* Required work *
Each line below with the word "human" needs to be copied.

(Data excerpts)
──────
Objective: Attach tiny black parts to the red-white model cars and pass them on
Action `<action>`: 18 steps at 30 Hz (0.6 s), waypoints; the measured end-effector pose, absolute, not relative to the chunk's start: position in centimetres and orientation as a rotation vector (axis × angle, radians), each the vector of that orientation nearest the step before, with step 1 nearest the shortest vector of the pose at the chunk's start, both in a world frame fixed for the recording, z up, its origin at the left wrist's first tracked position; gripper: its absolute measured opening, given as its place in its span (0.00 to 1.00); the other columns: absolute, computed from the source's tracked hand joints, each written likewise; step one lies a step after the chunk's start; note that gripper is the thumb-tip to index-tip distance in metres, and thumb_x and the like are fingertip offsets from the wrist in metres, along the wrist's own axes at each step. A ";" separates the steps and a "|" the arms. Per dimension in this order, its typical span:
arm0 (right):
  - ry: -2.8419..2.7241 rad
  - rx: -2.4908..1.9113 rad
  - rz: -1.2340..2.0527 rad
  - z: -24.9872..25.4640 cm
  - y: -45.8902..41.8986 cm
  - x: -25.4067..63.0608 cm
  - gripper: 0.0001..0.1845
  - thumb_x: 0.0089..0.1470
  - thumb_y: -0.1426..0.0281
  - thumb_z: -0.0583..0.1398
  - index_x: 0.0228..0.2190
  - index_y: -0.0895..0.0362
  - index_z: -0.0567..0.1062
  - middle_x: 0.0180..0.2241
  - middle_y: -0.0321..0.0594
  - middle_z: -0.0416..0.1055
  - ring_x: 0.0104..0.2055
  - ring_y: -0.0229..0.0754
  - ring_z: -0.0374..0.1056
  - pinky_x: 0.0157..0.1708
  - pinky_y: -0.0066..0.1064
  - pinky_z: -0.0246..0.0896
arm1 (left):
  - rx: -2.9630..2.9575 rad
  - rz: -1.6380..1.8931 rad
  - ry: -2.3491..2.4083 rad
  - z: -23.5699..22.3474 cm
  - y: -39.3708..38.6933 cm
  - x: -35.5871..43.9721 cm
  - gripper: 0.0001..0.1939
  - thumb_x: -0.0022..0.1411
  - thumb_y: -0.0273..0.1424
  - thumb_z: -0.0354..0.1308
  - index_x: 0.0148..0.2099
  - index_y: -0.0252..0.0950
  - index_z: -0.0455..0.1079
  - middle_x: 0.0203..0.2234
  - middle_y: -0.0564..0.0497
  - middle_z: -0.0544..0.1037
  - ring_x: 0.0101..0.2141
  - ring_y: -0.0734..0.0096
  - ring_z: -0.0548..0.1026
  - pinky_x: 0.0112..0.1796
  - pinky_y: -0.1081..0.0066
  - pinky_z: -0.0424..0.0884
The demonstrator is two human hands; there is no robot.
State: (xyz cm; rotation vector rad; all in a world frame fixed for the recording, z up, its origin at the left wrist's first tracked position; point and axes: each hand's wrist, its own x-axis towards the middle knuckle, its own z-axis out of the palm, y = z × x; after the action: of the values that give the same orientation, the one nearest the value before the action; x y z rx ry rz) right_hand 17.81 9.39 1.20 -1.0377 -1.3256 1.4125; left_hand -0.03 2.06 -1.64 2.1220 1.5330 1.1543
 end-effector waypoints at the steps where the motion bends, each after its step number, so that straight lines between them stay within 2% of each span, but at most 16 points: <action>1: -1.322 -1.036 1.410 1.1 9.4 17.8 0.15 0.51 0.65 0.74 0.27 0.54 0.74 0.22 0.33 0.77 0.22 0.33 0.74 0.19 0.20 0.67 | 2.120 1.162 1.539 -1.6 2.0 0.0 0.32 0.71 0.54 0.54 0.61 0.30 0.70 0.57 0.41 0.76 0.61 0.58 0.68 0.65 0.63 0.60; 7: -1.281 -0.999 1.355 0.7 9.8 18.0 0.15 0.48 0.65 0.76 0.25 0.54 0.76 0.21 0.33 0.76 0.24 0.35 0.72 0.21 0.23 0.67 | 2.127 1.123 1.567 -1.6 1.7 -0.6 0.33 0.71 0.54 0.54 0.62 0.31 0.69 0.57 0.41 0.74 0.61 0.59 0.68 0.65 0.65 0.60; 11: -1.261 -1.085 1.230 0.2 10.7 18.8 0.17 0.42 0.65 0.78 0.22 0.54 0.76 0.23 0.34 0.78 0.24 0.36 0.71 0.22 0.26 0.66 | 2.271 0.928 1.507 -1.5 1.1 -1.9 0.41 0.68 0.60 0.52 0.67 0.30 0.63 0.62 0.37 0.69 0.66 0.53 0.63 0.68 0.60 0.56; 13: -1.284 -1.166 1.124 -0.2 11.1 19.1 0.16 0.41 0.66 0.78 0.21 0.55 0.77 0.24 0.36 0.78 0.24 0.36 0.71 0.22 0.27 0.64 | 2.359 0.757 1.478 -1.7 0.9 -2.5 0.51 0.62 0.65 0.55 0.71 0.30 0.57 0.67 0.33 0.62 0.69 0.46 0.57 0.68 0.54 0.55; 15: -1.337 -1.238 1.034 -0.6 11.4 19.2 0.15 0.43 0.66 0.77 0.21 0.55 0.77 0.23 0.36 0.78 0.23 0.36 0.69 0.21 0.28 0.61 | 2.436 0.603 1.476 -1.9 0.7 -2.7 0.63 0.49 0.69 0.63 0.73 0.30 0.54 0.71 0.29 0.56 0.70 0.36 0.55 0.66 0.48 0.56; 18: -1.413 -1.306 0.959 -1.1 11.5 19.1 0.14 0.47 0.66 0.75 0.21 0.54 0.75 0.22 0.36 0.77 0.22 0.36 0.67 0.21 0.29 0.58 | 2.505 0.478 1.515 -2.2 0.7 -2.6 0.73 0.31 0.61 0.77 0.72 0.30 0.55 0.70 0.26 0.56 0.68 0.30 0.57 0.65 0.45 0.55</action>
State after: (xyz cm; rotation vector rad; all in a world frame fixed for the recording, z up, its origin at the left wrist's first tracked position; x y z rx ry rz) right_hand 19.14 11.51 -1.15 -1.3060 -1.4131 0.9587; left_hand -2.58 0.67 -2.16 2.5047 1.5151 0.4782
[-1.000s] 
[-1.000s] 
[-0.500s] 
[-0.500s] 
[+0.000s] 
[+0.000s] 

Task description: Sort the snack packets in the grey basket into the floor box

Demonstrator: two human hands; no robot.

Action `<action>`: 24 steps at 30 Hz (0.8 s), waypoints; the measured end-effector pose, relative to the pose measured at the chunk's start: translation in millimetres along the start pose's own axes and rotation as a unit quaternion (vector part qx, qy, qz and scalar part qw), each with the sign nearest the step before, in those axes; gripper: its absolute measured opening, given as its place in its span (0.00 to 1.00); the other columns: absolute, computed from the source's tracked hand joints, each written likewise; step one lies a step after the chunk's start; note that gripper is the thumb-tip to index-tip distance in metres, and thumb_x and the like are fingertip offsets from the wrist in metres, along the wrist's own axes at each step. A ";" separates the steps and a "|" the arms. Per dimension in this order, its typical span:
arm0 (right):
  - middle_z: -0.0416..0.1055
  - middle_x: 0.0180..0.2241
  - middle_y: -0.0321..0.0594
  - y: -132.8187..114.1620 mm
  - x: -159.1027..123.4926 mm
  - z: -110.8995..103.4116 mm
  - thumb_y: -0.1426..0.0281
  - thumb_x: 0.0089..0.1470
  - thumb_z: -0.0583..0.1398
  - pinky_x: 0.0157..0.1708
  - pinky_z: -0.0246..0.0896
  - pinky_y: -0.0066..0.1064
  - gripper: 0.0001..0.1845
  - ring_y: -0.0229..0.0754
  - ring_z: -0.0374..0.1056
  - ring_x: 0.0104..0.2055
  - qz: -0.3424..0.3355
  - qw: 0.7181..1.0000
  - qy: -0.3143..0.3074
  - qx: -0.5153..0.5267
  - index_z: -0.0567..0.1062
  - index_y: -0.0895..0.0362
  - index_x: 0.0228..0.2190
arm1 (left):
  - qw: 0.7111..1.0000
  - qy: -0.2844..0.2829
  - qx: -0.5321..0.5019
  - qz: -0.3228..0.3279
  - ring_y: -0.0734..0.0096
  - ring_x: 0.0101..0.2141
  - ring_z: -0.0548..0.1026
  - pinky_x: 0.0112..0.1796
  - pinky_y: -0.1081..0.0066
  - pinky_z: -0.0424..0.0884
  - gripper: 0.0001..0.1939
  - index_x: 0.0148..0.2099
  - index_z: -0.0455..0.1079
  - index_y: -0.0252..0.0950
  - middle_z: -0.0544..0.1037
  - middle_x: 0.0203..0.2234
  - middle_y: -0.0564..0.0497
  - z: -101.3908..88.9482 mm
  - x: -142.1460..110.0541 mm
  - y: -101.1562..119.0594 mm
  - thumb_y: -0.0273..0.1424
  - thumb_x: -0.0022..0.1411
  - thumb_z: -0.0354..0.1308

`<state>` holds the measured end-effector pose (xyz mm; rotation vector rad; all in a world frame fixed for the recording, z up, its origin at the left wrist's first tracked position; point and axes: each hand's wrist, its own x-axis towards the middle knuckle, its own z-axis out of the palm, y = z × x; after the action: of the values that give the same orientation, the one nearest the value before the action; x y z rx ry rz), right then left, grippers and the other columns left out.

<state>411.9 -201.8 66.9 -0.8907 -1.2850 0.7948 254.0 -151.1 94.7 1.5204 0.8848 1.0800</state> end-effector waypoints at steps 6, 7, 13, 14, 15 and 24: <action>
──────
* Completed exercise *
The demonstrator is two human hands; there is no robot.
Demonstrator: two human hands; no robot.

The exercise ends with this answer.